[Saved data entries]
###
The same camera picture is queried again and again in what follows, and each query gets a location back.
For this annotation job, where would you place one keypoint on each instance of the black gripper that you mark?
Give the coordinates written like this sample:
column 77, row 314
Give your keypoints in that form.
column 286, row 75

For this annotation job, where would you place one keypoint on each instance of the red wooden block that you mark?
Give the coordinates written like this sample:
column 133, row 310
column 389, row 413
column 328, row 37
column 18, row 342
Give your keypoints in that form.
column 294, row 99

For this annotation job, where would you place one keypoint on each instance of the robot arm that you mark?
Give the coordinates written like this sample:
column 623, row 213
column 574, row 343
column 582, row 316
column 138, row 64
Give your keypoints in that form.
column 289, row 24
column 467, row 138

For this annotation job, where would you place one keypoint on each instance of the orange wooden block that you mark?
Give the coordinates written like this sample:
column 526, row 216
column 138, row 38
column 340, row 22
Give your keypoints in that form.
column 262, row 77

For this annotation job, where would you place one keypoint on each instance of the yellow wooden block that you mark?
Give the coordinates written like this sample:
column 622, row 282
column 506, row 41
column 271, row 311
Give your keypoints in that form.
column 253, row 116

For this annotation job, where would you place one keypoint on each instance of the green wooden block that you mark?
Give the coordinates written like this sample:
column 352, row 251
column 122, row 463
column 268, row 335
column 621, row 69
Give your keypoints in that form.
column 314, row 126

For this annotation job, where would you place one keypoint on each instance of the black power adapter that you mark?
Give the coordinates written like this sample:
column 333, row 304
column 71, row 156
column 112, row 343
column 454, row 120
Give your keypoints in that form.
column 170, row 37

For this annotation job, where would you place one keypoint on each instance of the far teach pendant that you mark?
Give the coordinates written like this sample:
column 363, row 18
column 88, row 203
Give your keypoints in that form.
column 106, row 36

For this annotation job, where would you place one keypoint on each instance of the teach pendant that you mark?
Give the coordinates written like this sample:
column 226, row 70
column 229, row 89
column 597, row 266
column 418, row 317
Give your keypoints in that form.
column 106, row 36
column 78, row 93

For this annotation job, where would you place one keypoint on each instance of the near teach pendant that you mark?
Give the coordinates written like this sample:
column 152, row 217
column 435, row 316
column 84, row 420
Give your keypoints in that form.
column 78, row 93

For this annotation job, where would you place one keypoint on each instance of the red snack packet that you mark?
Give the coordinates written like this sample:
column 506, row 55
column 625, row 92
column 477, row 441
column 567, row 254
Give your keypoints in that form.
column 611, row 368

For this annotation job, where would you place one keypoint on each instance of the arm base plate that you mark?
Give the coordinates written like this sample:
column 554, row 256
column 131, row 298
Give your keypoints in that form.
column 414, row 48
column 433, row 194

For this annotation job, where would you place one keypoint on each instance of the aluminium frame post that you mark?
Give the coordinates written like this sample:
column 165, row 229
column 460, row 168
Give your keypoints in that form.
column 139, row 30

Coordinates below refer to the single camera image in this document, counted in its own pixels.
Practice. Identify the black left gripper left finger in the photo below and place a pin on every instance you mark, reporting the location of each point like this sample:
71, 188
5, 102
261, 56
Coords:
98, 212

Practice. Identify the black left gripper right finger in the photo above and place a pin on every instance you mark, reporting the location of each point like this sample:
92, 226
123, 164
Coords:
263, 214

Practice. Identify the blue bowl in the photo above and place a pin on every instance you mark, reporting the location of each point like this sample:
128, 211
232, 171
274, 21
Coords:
###
- What is expected -
Return, unchanged, the run of lines above that opens with the line containing "column 138, row 64" and closes with the line containing "orange wooden block that you mark?". Include both.

- Answer section -
column 138, row 64
Give your keypoints in that form.
column 289, row 24
column 467, row 138

For this annotation job, where would you place one keypoint on each instance of the orange wooden block that you mark?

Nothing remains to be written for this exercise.